I never met Langridge, nor know anything about him but what I heard in a few interviews, but I feel like I’ve lost a friend.
Lullaby from Pegasus
Yes. It worked. Finally. And no computers were killed. (So far as I know. Check with Blogmom to be sure.) Although this one is behaving a little strangely. . . .
And yes, Finale and I still have a few little wrinkles to iron out, but THIS HAS GONE ON LONG ENOUGH FOR NOW and I’ll try to get (for example) the ties sorted by, say, next Friday (or possibly Sunday) when, I hope, I’ll have part two to post as well.
Click to view/download PDF.

Lullaby_from_Pegasus
Redux, various
I WANT MY WOLFGANG. WAAAAAAH.
The good news is that Peter got out of Scotland about thirty seconds before they closed the border.* He came home this afternoon and instantly began reorganising my life.** This included ringing up the garage which, to my amazement, seems to think we can have Wolfgang back tomorrow morning. Fourteen year old cars and MOT tests are not usually a happy merger and I’ve been bracing myself for the conversation about the new car again.*** Even if we manage to limbo under the government bar however and get our sticker I imagine there will be a little list.†
Meanwhile today would be the day that I started to get out of bed and the ME sighed and stretched luxuriously and said, are you sure that’s what you want to do? Oh. Frell. You again. Well, yes, I do want to get up. I have hellhounds to hurtle and a piano lesson this afternoon and bell tower practise this evening.†† And no car.

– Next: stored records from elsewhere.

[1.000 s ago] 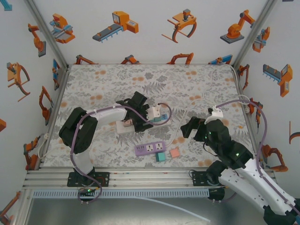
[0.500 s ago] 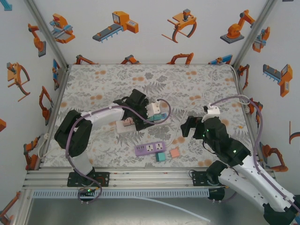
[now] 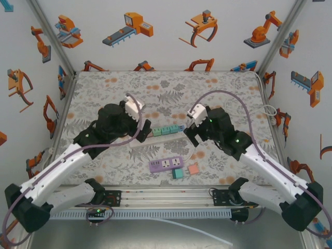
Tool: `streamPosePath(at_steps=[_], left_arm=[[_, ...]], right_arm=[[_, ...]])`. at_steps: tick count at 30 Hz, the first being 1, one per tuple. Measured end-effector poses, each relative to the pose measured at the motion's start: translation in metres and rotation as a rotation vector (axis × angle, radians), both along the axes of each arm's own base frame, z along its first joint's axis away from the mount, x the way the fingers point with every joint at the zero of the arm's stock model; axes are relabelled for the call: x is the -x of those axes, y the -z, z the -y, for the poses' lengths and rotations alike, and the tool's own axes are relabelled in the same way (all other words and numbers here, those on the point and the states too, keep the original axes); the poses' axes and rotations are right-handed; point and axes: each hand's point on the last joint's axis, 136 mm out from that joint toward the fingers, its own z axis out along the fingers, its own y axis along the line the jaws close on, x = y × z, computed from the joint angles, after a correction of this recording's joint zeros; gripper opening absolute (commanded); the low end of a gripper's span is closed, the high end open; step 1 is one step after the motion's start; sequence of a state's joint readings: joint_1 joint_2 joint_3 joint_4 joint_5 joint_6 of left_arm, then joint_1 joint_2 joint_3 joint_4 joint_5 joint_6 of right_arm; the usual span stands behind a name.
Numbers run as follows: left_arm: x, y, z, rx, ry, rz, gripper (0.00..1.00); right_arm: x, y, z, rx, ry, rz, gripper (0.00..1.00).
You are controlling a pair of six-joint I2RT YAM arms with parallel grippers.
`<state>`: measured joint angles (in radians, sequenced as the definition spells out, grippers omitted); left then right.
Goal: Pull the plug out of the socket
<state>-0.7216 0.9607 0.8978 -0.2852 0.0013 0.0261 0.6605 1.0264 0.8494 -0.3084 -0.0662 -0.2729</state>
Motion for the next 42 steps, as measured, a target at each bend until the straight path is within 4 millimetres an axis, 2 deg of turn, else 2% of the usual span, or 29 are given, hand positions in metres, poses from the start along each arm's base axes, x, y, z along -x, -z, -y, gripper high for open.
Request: streamPosePath(at_steps=[3, 8, 11, 14, 18, 22, 25, 28, 31, 35, 38, 42], left_arm=[[-0.002, 0.018, -0.037, 0.103, -0.167, -0.1, 0.97], [-0.011, 0.074, -0.095, 0.213, -0.452, -0.305, 0.97], [-0.011, 0.103, -0.116, 0.275, -0.573, -0.425, 0.97], [-0.01, 0.118, -0.128, 0.347, -0.66, -0.509, 0.99], [-0.014, 0.132, -0.133, 0.392, -0.726, -0.591, 0.94], [-0.015, 0.15, -0.129, 0.376, -0.739, -0.667, 0.83], [-0.017, 0.156, -0.128, 0.376, -0.75, -0.684, 0.77], [-0.02, 0.162, -0.127, 0.367, -0.759, -0.701, 0.75], [-0.02, 0.173, -0.127, 0.346, -0.769, -0.732, 0.74], [-0.02, 0.179, -0.128, 0.33, -0.778, -0.747, 0.68], [-0.022, 0.181, -0.129, 0.311, -0.781, -0.745, 0.62], [-0.032, 0.181, -0.13, 0.267, -0.785, -0.74, 0.5]], right_arm=[[-0.013, 0.007, -0.02, 0.096, -0.144, 0.025, 0.78], [-0.029, 0.022, -0.052, 0.201, -0.395, 0.034, 0.74], [-0.031, 0.036, -0.067, 0.236, -0.53, 0.027, 0.73], [-0.034, 0.053, -0.077, 0.266, -0.619, 0.005, 0.7], [-0.039, 0.078, -0.086, 0.302, -0.698, -0.031, 0.63], [-0.04, 0.101, -0.092, 0.312, -0.758, -0.087, 0.52], [-0.037, 0.114, -0.096, 0.302, -0.79, -0.124, 0.45], [-0.035, 0.122, -0.097, 0.301, -0.807, -0.145, 0.43], [-0.035, 0.125, -0.096, 0.311, -0.82, -0.148, 0.39], [-0.033, 0.125, -0.094, 0.322, -0.83, -0.158, 0.34], [-0.034, 0.126, -0.094, 0.324, -0.831, -0.167, 0.31], [-0.037, 0.126, -0.096, 0.319, -0.829, -0.181, 0.29]])
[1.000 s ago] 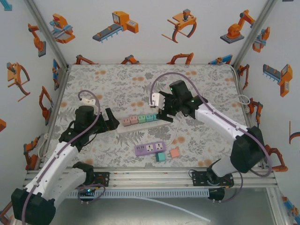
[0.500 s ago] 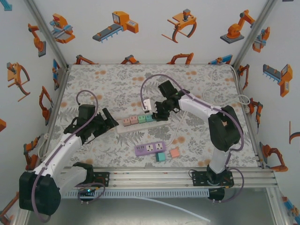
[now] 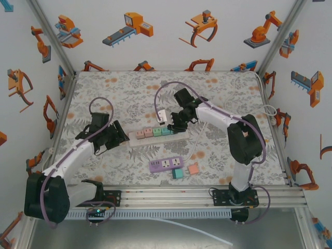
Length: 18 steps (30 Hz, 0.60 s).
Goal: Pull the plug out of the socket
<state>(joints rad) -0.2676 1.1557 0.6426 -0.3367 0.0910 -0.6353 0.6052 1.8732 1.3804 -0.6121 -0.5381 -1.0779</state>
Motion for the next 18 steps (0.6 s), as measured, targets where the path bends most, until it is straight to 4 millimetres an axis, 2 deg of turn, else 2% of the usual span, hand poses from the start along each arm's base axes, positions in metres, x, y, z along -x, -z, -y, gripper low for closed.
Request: streamPosePath(at_steps=[8, 13, 18], left_arm=[[-0.029, -0.008, 0.011, -0.01, 0.031, 0.006, 0.48], [-0.044, 0.008, 0.02, -0.055, 0.07, -0.022, 0.4], [-0.046, 0.03, 0.034, -0.077, 0.129, -0.066, 0.37]], right_arm=[[-0.001, 0.0, -0.001, 0.003, 0.017, -0.016, 0.26], [-0.003, 0.0, -0.001, 0.005, 0.041, -0.029, 0.26], [-0.006, 0.0, -0.002, 0.001, 0.072, -0.043, 0.26]])
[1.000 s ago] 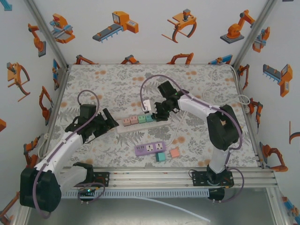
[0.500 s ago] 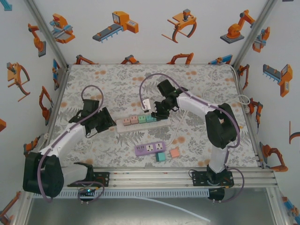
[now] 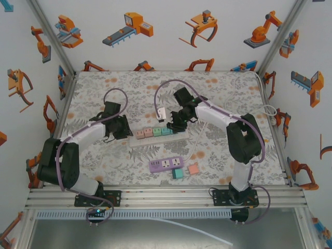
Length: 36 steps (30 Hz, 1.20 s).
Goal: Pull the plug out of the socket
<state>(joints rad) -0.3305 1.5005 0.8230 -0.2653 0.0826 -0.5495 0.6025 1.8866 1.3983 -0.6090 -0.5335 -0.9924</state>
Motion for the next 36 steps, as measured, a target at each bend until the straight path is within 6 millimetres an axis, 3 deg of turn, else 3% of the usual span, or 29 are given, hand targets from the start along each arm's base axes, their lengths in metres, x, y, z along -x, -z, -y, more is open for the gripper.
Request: streamPosePath(at_steps=[5, 12, 36], left_arm=[[-0.0039, 0.0007, 0.006, -0.003, 0.025, 0.004, 0.36], [-0.006, -0.0025, 0.0086, -0.08, 0.052, 0.043, 0.35], [-0.0054, -0.0064, 0.0128, -0.226, 0.091, 0.096, 0.34]], right_arm=[[-0.0004, 0.0002, 0.0, 0.001, 0.013, -0.007, 0.26], [-0.0009, -0.0002, -0.0005, -0.007, 0.012, -0.027, 0.19], [-0.0034, -0.0031, 0.0002, -0.043, 0.024, -0.063, 0.13]])
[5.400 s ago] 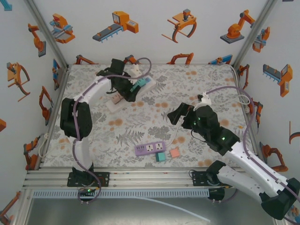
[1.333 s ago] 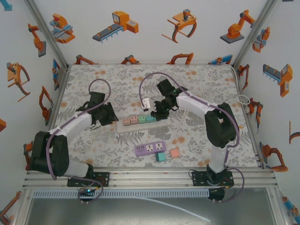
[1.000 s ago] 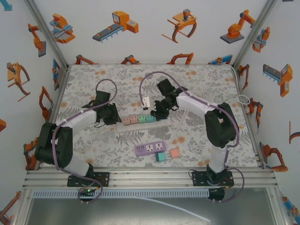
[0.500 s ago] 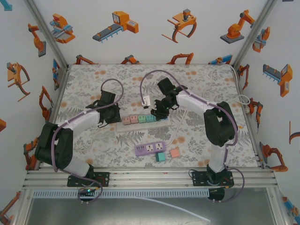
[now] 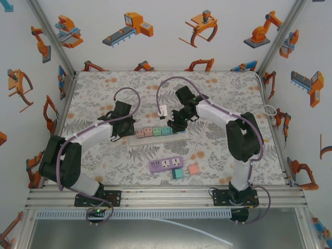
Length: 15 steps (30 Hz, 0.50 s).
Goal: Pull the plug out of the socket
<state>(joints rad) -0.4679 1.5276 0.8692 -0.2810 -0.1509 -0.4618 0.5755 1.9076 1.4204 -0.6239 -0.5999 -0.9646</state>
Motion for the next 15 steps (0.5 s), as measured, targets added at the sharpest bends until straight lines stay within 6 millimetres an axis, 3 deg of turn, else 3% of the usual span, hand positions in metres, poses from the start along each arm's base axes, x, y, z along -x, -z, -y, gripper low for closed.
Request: streamPosePath(at_steps=[15], left_arm=[[-0.0012, -0.0017, 0.002, -0.053, 0.0, 0.009, 0.34]], right_arm=[[-0.0007, -0.002, 0.0006, -0.002, 0.033, -0.017, 0.1]])
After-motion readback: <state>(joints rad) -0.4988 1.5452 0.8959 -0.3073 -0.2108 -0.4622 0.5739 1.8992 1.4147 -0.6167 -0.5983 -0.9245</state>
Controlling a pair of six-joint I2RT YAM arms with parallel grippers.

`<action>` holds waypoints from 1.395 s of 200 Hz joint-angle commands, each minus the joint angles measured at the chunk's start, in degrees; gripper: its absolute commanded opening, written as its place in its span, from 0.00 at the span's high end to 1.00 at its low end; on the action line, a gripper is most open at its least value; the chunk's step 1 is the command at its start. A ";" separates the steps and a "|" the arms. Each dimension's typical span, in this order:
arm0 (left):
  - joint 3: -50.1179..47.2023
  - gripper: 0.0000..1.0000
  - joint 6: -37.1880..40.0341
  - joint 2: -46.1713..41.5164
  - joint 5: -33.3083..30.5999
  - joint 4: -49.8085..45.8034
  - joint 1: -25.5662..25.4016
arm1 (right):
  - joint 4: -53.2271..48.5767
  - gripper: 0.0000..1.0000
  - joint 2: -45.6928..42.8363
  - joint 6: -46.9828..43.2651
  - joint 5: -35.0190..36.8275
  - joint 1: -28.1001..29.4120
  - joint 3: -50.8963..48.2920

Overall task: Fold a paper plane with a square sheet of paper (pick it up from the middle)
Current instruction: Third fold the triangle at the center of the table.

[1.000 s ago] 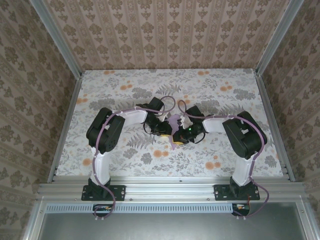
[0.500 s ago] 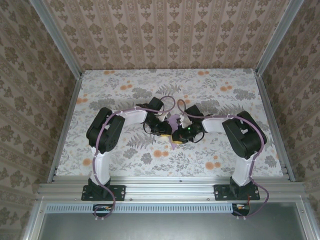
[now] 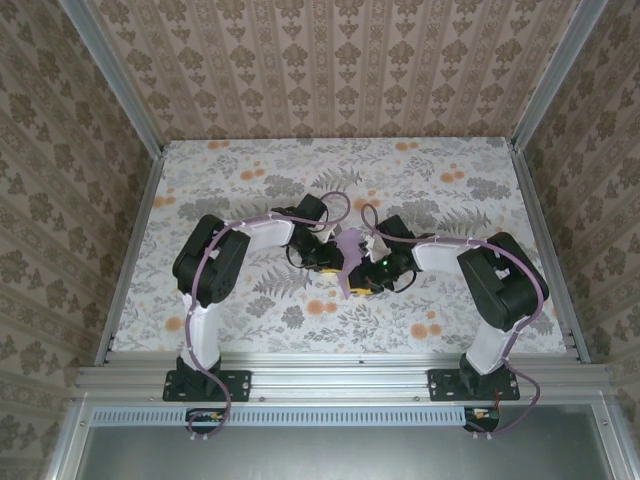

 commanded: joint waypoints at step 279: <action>-4.39 0.78 1.79 10.54 -8.06 0.00 -1.66 | -4.14 0.79 2.96 -1.97 -0.49 1.49 3.38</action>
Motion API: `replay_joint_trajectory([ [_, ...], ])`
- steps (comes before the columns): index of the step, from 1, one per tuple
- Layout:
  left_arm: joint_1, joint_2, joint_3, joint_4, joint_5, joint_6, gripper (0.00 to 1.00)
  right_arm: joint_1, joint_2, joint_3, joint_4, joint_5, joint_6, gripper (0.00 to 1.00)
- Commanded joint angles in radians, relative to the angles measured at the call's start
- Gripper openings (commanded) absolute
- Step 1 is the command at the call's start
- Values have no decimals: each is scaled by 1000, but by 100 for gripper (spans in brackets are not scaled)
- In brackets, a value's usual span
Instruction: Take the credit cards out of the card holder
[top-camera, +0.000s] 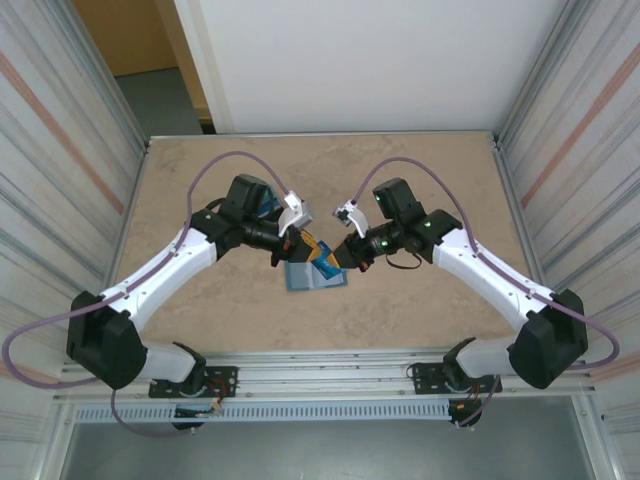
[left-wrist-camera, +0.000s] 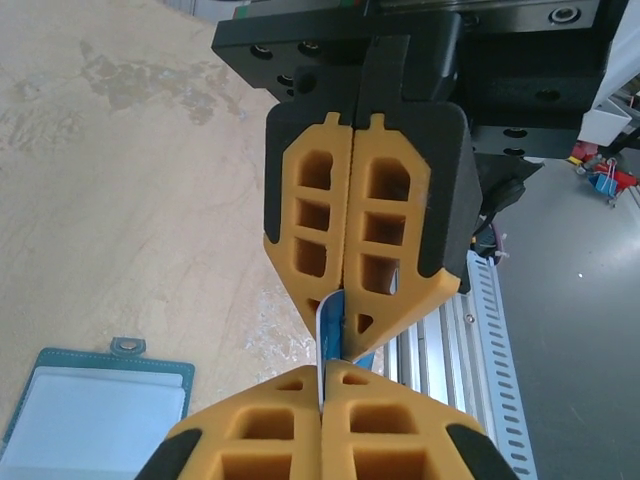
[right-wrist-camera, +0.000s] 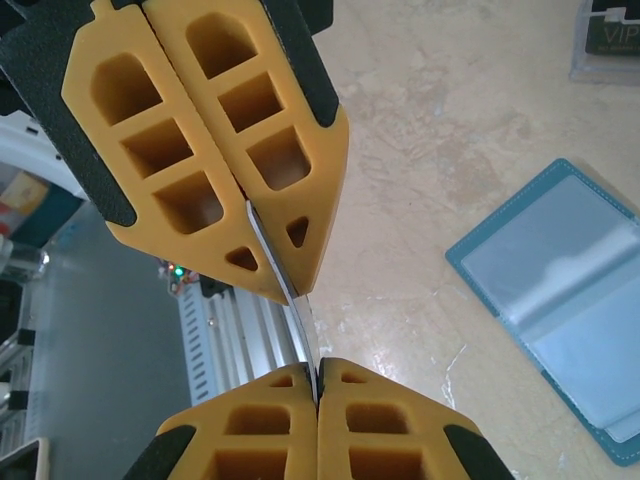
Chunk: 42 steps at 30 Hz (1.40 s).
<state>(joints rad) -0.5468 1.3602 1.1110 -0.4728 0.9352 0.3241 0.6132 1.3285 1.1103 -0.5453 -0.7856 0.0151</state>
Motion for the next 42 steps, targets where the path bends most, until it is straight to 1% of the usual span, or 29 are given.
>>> replay_joint_trajectory([
  [1, -4, -30, -14, 20, 16, -22, 0, -15, -11, 33, 48, -29, 11, 20],
  [3, -4, -54, -36, 54, -10, -53, 0, -33, -24, 16, 88, -24, 47, 39],
  [4, -4, -69, -53, 81, -36, -83, 0, -47, -36, -1, 118, -25, 69, 45],
  [7, -4, -130, -106, 185, -123, -187, 0, -95, -91, -76, 234, -45, 158, 55],
  [9, -2, -184, -153, 283, -177, -285, 0, -126, -129, -142, 366, -52, 248, 57],
  [11, -3, -238, -214, 412, -236, -407, 0, -141, -162, -203, 489, -24, 341, 59],
  [13, -4, -291, -286, 558, -288, -546, 0, -142, -180, -243, 585, 16, 428, 60],
  [16, -4, -347, -383, 728, -364, -704, 0, -139, -191, -295, 735, 14, 523, 60],
  [19, -8, -371, -419, 790, -391, -784, 0, -126, -185, -308, 818, 7, 570, 61],
  [24, -44, -398, -416, 799, -447, -806, 0, -64, -132, -280, 842, 16, 559, 61],
  [29, -45, -415, -423, 830, -472, -840, 0, -28, -79, -258, 914, -1, 579, 57],
  [32, -44, -419, -427, 837, -477, -853, 0, -20, -56, -248, 961, -11, 601, 52],
  [37, -44, -419, -446, 869, -473, -882, 0, -20, -39, -237, 1038, -32, 638, 31],
  [41, -42, -418, -446, 852, -470, -886, 0, -24, -47, -225, 1040, -42, 637, 9],
  [42, -43, -418, -444, 843, -467, -884, 0, -25, -52, -223, 1034, -46, 633, 5],
])
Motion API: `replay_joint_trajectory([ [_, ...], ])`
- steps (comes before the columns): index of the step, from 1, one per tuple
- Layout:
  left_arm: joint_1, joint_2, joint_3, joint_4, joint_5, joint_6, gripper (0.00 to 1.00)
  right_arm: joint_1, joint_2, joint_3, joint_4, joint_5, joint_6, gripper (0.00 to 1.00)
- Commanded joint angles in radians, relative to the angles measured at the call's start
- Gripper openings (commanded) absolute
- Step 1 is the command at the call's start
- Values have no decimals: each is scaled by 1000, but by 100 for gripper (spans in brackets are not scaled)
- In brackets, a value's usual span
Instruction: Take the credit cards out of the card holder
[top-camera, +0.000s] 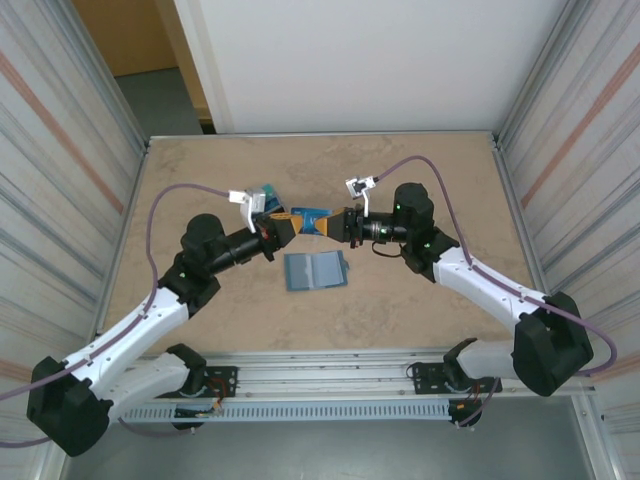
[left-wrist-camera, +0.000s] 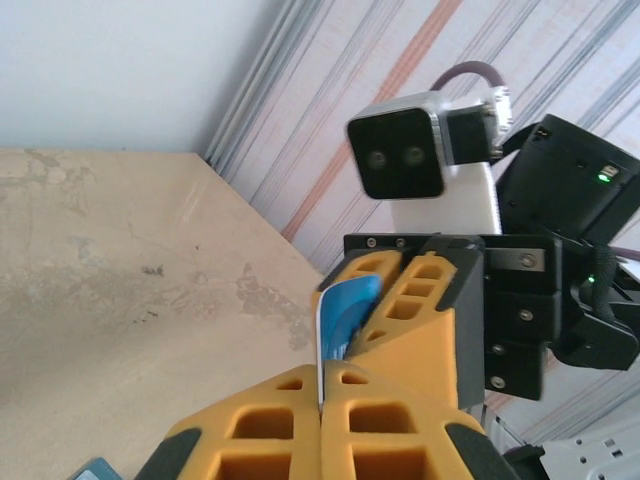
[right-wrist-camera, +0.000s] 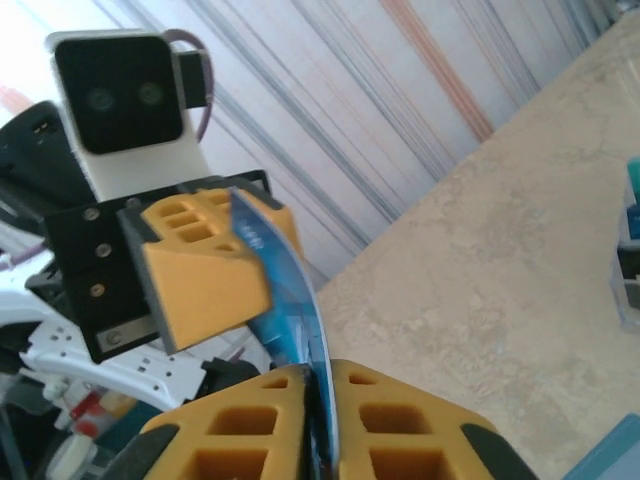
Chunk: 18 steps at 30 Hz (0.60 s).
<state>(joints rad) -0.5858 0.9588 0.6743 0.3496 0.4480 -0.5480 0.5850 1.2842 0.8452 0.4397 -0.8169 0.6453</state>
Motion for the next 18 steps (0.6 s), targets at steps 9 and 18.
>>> replay_joint_trajectory([
  [9, 91, -34, 158, -317, 158, 219, 52, -12, -83, 149, -430, -3, -304, 0],
  [18, 106, 76, 453, -810, 305, 629, 66, -10, -85, 281, -854, -19, -591, 0],
])
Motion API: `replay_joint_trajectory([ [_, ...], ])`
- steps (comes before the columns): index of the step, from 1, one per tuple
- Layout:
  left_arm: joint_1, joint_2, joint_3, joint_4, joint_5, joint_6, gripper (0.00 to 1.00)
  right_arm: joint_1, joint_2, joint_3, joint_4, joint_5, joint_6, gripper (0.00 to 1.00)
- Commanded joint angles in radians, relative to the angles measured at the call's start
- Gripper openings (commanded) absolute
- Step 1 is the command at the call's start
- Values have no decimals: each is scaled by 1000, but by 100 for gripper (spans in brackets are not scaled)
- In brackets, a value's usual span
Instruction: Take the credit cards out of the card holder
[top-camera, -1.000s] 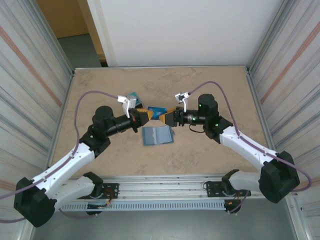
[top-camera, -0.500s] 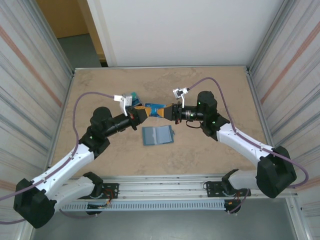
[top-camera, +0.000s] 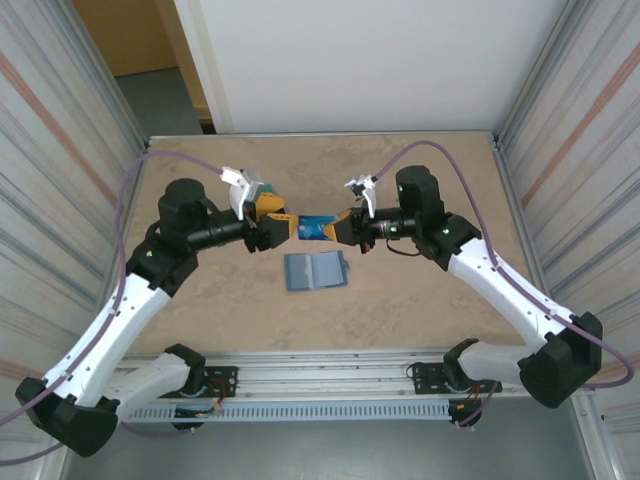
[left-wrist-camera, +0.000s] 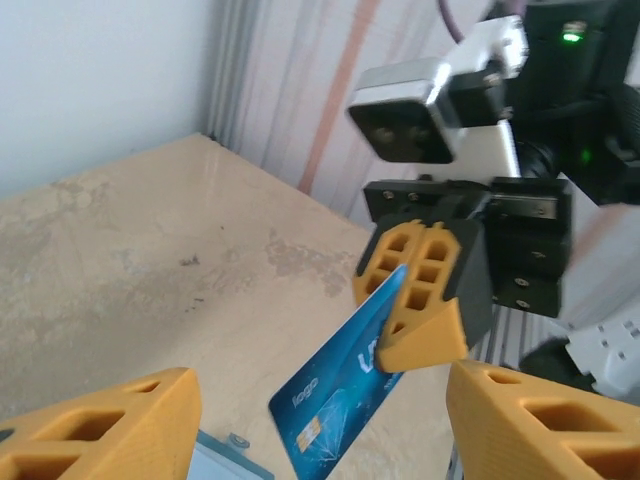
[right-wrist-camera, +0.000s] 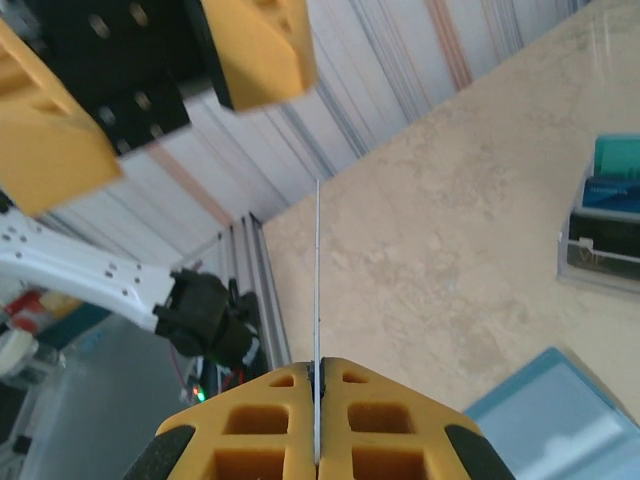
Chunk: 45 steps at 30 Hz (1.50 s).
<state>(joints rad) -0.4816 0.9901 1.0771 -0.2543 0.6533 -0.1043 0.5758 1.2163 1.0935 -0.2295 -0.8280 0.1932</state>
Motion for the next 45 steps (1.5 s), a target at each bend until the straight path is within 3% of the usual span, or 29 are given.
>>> replay_joint_trajectory([
  [1, -1, 64, 67, -228, 117, 207, 66, -1, -17, 38, -197, -16, -151, 0],
  [9, -55, 191, 165, -302, 196, 301, 64, 18, 22, 76, -264, -39, -204, 0],
  [23, -132, 347, 270, -512, 181, 470, 52, 47, 59, 96, -288, -67, -234, 0],
  [26, -138, 366, 277, -529, 166, 473, 40, 53, 68, 98, -287, -67, -233, 0],
  [33, -137, 372, 273, -543, 137, 488, 0, 56, 66, 94, -289, -52, -233, 1],
  [37, -131, 360, 258, -527, 86, 482, 0, 50, 56, 88, -289, -18, -224, 15],
  [39, -111, 350, 243, -508, 65, 471, 0, 40, 49, 82, -289, 6, -214, 31],
  [42, -60, 327, 214, -466, 12, 446, 0, 15, 26, 57, -262, 43, -175, 47],
  [45, 3, 311, 166, -431, -90, 468, 0, -7, 7, 29, -223, 82, -112, 53],
])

I know we did this trooping up and down main street thing during the snow, but I’m not in the mood when I’m trying to hold it together with the ME riding me like a bulldogger with spurs. I am also reminded of how forcefully I object to walking anywhere without the hellhounds in attendance—two hours a day of hurtling is enough of the shanks’ mare option. Hey! It’s ten minutes to walk to Oisin’s from the cottage and back . . . having been back and forth to the mews to pick up my music and have a bit of a go at the piano.
Anyone who is paying the wrong kind of attention will have ascertained by now that I’m not posting the lullaby to PEGASUS this Friday either. I finally managed to get the freller printed off so that Oisin could actually see what he was playing . . . and he made several Small But Excellent suggestions††† that I now want to incorporate and I still have to relearn how to make dynamic markings on dranglefabbing Finale and then I will finally post it here. No, really. It exists.‡ It even sounds reasonably lullaby-ish. In fact I like it well enough that I’m going to ask Peter if he wants to write another verse so I can compose some variations.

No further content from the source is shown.